■ The problem ■
Among the entries below, how many lines have the string "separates" in them? Only the number should be given.

■ Information given ■
::::

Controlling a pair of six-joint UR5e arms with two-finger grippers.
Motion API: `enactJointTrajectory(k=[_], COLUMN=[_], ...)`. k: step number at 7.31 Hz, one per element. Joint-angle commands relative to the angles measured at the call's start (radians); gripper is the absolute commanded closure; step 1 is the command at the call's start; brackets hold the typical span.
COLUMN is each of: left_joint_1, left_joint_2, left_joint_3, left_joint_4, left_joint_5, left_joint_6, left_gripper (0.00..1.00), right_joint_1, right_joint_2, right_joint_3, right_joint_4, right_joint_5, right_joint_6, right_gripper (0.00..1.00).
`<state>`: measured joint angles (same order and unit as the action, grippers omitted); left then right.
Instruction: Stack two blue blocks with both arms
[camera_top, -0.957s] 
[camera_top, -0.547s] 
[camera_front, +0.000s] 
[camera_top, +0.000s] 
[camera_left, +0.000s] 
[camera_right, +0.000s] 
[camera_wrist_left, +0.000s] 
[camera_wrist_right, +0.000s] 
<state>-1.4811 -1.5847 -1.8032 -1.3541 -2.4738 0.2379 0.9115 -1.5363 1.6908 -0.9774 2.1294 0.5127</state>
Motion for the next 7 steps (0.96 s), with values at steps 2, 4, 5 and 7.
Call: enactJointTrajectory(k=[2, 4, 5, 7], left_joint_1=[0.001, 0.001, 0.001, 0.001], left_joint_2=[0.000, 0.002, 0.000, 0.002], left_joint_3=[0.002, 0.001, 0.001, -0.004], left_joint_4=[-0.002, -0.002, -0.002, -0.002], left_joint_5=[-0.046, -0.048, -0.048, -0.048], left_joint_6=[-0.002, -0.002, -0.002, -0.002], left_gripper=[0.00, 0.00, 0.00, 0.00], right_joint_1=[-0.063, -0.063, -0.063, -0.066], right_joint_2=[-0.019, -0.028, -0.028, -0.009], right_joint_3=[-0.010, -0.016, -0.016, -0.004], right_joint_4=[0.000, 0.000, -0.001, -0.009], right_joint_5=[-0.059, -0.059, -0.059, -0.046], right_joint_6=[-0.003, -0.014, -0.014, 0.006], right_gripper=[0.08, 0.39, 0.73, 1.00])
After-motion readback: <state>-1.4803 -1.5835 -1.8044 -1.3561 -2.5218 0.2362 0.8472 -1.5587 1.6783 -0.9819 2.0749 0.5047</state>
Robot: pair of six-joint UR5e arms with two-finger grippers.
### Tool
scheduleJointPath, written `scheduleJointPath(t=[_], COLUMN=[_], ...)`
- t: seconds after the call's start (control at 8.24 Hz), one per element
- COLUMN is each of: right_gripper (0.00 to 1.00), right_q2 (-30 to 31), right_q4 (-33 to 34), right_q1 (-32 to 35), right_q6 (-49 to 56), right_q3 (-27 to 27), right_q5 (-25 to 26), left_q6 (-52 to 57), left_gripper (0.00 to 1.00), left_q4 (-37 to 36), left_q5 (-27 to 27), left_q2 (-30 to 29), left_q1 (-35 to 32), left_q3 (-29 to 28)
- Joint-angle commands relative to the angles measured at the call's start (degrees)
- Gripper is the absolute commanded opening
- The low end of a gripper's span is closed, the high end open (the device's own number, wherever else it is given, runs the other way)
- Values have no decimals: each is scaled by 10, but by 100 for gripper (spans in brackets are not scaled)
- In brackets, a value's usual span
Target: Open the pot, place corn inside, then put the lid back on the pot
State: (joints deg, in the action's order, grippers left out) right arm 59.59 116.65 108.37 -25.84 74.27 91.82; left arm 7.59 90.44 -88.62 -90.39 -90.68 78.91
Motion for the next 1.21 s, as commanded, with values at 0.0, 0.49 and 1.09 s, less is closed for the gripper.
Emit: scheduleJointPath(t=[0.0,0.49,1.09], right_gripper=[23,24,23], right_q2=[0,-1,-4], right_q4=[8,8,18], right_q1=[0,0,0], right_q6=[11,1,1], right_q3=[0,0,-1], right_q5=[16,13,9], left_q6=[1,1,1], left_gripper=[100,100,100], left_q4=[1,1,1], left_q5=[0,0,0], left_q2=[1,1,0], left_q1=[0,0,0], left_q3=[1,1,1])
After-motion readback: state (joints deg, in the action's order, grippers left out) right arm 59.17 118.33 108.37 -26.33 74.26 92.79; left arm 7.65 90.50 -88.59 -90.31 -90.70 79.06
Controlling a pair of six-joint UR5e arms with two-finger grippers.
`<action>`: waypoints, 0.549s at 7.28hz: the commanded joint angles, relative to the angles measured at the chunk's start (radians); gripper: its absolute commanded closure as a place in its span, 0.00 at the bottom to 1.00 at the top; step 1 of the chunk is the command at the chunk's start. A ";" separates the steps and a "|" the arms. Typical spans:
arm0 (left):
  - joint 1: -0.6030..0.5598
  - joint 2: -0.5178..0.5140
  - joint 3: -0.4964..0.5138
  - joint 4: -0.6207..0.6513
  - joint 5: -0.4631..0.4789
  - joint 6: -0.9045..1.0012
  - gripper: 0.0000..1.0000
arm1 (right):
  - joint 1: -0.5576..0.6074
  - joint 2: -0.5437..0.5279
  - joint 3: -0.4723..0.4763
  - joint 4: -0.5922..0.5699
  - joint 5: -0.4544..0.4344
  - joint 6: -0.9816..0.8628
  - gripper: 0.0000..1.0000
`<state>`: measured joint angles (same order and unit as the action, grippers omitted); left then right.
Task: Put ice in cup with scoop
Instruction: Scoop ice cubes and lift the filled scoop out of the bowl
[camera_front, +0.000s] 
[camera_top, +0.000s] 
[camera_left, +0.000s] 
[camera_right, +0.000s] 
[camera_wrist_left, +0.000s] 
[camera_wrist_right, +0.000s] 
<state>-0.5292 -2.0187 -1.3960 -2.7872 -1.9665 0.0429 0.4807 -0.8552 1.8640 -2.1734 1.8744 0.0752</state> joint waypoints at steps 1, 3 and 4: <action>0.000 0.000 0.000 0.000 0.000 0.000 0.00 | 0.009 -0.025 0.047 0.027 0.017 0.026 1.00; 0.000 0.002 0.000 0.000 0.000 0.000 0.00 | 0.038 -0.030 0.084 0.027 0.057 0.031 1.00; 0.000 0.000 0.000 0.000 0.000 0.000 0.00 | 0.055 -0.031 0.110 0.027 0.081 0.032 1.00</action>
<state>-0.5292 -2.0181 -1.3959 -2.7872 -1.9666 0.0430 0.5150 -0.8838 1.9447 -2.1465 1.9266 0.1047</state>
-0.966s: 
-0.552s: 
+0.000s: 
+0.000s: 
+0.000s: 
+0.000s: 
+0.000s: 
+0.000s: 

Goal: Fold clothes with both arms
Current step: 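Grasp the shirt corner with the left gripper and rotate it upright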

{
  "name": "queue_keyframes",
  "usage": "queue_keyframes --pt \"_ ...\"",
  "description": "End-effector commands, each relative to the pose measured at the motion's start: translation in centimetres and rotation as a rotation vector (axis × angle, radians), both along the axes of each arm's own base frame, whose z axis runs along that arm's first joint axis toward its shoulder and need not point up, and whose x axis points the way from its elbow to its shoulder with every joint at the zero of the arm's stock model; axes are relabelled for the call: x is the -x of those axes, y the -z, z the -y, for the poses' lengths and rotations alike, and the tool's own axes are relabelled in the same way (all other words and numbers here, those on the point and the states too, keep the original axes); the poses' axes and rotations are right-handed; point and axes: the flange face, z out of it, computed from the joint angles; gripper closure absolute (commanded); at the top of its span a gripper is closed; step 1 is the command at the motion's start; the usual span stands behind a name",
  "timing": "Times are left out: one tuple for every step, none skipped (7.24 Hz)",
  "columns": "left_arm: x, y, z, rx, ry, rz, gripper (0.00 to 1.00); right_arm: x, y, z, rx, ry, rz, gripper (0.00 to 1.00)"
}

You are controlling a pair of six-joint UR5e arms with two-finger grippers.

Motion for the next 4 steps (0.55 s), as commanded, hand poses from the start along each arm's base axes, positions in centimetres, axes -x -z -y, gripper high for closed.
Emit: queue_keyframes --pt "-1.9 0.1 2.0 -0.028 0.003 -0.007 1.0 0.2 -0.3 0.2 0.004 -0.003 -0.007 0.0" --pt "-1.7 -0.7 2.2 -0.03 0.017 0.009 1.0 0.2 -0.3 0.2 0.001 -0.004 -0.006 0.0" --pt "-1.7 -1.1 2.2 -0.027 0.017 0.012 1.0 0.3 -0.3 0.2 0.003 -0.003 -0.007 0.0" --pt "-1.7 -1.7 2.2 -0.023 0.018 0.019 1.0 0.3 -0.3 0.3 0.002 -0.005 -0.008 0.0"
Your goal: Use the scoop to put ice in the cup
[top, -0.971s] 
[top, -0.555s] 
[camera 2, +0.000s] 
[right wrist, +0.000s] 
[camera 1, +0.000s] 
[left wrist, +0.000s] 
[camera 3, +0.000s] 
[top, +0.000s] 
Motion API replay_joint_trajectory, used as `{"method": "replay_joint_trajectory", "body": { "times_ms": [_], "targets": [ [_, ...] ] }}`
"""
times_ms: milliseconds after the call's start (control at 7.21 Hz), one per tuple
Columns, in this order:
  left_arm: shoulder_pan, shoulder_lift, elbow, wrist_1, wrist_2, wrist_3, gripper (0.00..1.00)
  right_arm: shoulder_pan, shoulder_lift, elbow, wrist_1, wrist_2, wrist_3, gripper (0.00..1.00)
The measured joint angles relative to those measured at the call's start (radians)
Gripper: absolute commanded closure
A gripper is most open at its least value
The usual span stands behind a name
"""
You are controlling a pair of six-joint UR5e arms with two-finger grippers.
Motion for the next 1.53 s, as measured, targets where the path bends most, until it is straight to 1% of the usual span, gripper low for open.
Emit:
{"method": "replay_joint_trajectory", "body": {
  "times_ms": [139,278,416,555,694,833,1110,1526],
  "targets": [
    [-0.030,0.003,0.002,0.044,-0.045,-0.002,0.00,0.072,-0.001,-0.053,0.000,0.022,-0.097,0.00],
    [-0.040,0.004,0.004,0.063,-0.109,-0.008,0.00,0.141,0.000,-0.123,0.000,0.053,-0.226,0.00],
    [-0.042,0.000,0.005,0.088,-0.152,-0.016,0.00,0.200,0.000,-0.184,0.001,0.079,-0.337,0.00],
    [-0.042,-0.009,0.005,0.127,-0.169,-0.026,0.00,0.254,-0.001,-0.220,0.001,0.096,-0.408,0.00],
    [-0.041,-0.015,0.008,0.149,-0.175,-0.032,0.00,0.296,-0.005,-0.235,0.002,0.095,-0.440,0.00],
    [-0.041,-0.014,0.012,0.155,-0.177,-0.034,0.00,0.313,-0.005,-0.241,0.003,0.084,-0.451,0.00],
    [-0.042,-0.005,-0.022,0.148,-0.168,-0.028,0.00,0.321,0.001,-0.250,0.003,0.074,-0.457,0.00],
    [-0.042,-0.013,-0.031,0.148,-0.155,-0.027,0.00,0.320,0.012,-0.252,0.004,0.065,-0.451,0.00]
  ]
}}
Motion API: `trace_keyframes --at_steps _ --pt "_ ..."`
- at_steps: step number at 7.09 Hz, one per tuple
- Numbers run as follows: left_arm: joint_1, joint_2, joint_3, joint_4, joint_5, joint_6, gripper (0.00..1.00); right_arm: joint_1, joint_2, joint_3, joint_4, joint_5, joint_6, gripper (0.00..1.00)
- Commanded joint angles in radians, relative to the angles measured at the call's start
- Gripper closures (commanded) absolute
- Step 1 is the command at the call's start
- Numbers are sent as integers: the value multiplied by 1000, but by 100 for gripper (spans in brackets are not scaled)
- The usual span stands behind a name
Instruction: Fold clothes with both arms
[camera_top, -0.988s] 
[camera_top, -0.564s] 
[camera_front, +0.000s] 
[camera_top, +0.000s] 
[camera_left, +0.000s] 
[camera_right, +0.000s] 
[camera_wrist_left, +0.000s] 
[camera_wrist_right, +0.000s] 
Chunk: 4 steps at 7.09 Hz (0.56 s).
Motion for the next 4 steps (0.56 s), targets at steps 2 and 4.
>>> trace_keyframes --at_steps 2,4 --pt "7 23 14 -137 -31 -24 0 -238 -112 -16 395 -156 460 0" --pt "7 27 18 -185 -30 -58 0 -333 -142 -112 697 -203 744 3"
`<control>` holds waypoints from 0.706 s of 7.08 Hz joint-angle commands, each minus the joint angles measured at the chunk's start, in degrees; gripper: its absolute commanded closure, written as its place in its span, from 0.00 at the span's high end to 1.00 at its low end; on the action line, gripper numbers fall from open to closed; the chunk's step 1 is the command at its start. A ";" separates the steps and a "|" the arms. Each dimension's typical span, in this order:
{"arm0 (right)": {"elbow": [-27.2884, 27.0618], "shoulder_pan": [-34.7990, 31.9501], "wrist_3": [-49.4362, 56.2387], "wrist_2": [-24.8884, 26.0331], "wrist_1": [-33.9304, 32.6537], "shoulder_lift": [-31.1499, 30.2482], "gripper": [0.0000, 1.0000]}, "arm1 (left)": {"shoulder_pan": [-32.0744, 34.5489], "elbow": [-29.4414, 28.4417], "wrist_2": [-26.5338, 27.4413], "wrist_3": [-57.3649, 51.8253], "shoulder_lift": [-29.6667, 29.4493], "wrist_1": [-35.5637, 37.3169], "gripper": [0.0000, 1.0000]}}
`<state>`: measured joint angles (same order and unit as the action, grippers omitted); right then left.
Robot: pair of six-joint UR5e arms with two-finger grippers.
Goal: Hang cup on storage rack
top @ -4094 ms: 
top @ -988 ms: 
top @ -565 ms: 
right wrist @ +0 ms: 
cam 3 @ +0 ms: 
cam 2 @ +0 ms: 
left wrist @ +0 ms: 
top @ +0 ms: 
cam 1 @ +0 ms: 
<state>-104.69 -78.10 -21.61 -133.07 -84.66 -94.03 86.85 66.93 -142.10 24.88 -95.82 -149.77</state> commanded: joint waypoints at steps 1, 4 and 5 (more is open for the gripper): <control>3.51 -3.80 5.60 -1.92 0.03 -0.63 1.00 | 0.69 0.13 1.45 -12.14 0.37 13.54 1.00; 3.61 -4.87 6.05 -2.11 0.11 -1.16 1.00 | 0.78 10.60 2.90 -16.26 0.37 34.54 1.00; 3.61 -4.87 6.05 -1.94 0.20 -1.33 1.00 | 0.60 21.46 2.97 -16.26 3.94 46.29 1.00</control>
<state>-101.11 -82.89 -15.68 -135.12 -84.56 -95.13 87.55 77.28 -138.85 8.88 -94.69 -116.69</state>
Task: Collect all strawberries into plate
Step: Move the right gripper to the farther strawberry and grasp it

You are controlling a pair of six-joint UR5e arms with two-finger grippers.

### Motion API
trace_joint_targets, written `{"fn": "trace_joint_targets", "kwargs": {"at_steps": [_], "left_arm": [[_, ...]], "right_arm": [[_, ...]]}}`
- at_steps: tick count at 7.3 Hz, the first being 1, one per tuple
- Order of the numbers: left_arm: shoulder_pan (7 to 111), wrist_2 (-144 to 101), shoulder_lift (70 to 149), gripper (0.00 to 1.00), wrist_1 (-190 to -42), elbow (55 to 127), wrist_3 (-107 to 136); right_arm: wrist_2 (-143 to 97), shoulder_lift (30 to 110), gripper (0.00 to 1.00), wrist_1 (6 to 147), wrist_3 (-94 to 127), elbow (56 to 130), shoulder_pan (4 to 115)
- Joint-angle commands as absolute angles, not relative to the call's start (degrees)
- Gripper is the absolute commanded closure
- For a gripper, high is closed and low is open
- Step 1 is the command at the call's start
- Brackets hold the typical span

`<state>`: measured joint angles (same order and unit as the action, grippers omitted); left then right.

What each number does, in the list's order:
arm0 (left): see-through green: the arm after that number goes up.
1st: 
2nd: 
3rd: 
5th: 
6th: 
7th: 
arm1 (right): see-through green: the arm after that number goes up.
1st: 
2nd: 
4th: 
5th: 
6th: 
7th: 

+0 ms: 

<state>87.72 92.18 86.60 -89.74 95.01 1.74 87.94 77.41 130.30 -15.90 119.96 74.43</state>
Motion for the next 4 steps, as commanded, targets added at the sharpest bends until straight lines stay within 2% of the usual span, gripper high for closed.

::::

■ Solution to the problem ■
2